Content starts

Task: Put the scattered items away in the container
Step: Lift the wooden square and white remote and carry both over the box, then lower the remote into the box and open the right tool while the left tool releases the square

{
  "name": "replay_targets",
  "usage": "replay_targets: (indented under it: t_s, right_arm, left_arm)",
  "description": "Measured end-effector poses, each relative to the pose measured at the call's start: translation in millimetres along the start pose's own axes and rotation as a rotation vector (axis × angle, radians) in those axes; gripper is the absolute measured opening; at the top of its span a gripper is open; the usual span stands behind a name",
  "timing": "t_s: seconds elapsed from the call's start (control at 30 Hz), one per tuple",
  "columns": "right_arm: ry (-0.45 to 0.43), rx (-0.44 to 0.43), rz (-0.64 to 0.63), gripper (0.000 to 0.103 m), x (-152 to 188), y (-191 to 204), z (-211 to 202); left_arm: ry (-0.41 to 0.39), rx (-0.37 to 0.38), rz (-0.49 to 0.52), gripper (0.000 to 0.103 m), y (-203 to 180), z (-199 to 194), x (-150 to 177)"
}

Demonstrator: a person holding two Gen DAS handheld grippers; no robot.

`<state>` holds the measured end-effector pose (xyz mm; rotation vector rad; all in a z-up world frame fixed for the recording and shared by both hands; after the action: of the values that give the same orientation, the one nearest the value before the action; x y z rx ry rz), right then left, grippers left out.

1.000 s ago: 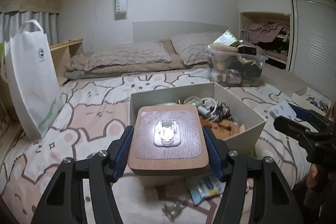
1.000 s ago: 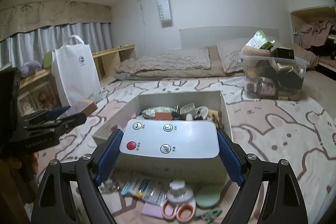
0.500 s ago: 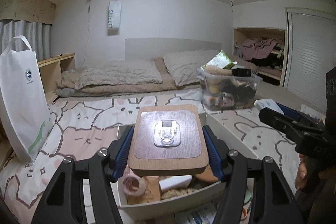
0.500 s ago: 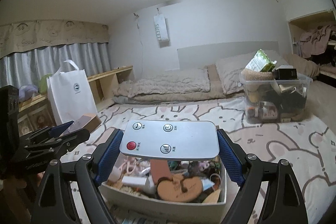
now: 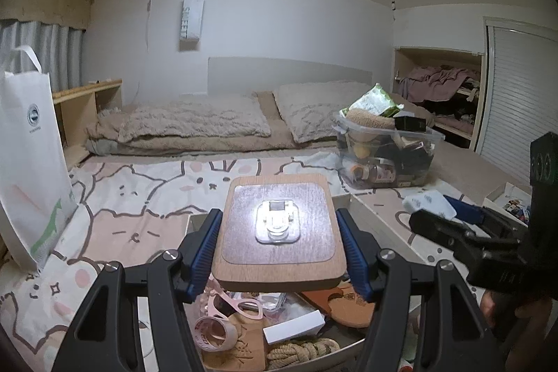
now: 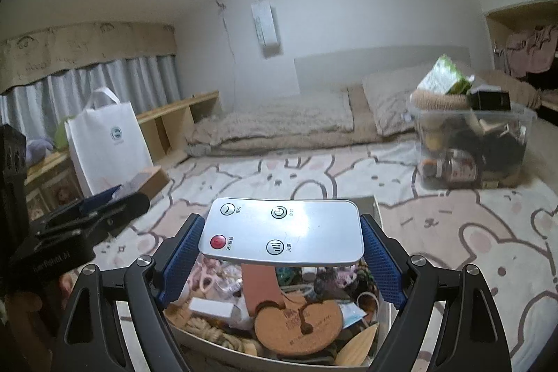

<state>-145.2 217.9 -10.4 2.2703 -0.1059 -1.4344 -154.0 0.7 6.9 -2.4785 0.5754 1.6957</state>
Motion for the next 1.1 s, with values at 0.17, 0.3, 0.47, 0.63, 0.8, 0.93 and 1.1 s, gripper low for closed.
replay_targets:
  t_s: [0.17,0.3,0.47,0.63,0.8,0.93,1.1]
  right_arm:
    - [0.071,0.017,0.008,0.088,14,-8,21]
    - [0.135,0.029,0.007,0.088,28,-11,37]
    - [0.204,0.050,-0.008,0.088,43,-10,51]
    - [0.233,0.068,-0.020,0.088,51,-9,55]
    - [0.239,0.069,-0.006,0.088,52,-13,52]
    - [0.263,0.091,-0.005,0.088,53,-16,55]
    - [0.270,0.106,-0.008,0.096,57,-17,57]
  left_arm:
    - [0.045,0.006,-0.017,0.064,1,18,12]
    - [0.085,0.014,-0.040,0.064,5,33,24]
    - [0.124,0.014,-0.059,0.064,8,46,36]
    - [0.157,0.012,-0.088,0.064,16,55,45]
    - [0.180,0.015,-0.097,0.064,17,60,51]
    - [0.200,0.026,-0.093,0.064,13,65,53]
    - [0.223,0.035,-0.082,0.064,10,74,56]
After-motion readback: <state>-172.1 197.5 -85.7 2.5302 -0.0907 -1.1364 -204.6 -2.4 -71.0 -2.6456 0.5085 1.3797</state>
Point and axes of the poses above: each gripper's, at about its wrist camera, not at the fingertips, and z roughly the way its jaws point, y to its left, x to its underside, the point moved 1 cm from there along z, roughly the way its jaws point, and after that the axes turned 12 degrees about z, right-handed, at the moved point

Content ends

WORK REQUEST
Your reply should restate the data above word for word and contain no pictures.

RESULT OF THIS TASK
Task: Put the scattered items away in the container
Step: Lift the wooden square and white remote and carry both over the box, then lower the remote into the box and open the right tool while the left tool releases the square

{
  "name": "replay_targets",
  "usage": "replay_targets: (indented under it: t_s, right_arm, left_arm)",
  "description": "Measured end-effector poses, each relative to the pose measured at the call's start: translation in millimetres along the start pose's own axes and rotation as a rotation vector (axis × angle, radians) in those axes; gripper is the absolute measured opening; at the top of its span a gripper is open; the usual span stands behind a name",
  "timing": "t_s: seconds elapsed from the call's start (control at 30 Hz), one per tuple",
  "columns": "right_arm: ry (-0.45 to 0.43), rx (-0.44 to 0.43), rz (-0.64 to 0.63), gripper (0.000 to 0.103 m), x (-152 to 188), y (-191 to 204), z (-211 to 202); left_arm: ry (-0.41 to 0.39), rx (-0.37 to 0.38), rz (-0.49 to 0.52), gripper (0.000 to 0.103 m), y (-203 to 180), z (-199 to 194), x (-150 to 177)"
}

Demonstrator: a person holding two Gen DAS handheld grippers; no robot.

`<state>` holds the measured end-effector pose (xyz mm; rotation vector rad; all in a z-up world frame fixed for the recording and shared by both hands; after the action: of the values that give the same orientation, the one nearest the value before the action; x y z rx ry rz), right then left, grippers left out.

1.000 s ago: 
1.000 s ago: 
0.500 s ago: 
0.500 s ago: 
now: 
now: 

<state>-145.2 217.9 -10.4 2.2703 -0.1059 -1.4344 -154.0 0.7 6.9 -2.4785 0.5754 1.6957</state>
Motion for the next 1.1 s, with values at 0.17, 0.3, 0.47, 0.63, 0.8, 0.93 and 1.1 s, gripper low for closed.
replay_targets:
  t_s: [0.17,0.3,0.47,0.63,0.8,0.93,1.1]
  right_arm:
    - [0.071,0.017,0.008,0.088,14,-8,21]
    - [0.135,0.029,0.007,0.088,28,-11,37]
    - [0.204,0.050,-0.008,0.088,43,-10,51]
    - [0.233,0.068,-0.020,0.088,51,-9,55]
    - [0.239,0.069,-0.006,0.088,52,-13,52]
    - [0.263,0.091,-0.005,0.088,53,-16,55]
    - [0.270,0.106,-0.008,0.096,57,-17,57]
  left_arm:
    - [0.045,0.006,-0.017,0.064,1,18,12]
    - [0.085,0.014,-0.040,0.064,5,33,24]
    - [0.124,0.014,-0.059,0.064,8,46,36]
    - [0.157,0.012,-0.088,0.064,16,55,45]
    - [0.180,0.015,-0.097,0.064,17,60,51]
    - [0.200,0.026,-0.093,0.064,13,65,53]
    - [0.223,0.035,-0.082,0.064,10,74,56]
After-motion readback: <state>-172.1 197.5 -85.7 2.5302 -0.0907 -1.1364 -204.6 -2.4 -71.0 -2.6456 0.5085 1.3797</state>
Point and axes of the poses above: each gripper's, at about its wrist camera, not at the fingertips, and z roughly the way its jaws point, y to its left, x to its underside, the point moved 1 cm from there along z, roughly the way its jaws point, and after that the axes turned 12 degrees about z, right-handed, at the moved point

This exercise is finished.